SUPPLIED RECORDS:
--
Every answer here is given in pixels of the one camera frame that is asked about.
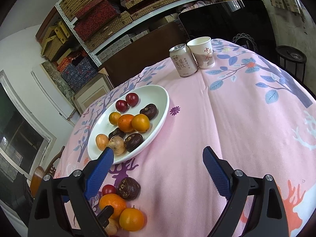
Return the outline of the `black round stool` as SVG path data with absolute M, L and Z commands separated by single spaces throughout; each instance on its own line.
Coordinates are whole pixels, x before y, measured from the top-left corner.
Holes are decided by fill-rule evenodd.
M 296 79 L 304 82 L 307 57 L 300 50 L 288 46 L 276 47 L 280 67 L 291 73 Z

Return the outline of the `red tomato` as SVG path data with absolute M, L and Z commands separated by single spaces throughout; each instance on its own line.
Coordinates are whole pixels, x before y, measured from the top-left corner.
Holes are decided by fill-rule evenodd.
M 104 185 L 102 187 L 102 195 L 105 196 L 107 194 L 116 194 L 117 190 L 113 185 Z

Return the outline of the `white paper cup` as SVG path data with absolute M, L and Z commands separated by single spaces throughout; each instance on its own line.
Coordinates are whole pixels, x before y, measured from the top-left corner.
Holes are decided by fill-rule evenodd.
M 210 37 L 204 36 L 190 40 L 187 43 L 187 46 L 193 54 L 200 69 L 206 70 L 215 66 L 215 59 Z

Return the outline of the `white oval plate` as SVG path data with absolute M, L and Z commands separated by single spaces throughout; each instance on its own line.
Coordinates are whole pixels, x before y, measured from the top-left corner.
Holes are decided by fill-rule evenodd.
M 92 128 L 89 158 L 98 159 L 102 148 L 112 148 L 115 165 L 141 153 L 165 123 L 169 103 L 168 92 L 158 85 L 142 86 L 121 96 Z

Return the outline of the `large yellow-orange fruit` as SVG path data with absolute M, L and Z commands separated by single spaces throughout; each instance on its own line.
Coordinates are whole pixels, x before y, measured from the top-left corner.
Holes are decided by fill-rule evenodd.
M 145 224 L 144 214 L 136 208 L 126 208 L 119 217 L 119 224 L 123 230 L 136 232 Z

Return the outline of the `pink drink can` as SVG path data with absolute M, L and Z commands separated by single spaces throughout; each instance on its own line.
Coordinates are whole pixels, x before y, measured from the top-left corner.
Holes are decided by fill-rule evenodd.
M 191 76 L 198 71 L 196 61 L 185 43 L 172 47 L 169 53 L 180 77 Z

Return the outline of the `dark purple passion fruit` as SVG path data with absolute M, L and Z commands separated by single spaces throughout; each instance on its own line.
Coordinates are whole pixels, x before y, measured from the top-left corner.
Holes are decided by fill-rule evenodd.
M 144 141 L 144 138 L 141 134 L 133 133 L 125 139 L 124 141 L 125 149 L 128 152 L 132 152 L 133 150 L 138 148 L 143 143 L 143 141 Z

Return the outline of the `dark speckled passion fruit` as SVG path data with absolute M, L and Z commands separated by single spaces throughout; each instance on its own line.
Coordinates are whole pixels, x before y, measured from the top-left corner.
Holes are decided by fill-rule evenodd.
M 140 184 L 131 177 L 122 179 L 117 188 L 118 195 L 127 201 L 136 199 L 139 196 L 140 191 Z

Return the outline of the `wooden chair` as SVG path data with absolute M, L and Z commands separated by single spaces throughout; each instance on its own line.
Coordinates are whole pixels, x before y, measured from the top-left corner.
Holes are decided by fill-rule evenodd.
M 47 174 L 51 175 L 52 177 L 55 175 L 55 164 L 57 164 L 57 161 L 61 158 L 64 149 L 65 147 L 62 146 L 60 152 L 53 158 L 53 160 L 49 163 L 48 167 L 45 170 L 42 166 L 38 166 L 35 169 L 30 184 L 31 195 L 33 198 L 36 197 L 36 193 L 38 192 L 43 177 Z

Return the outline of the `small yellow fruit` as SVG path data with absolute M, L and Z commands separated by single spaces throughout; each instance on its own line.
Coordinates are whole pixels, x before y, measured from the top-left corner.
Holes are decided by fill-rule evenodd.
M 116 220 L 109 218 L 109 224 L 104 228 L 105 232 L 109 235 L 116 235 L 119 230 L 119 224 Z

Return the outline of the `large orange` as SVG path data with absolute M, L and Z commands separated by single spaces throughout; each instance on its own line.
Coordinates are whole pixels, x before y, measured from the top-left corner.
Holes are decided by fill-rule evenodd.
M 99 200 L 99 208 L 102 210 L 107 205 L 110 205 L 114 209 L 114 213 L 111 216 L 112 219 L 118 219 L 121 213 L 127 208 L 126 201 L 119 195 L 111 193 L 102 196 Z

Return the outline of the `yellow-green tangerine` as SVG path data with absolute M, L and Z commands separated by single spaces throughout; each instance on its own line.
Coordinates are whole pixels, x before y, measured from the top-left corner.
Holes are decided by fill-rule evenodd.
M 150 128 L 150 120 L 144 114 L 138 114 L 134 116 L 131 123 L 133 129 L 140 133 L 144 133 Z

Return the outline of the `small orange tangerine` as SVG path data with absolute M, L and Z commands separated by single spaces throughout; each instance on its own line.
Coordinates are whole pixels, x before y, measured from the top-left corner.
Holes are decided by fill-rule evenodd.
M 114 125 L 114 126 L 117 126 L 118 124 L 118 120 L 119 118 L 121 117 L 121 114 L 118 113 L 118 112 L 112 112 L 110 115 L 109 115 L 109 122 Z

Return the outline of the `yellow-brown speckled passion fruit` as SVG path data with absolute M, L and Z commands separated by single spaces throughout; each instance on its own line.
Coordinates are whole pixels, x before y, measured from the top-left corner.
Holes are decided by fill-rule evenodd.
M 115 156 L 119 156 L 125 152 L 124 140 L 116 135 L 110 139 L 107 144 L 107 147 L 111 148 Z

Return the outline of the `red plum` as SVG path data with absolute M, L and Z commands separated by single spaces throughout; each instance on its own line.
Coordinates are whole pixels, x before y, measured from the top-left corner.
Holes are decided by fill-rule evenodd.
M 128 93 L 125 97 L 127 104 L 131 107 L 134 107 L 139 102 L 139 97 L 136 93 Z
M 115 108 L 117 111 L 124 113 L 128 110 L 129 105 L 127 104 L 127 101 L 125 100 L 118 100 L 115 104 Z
--
Show the lines from the data above that contain the string "dark".

Return the outline of the `dark purple passion fruit` as SVG path data with absolute M, L and Z commands separated by single spaces throughout; each instance on its own line.
Return the outline of the `dark speckled passion fruit` as SVG path data with absolute M, L and Z commands separated by single spaces throughout; each instance on its own line.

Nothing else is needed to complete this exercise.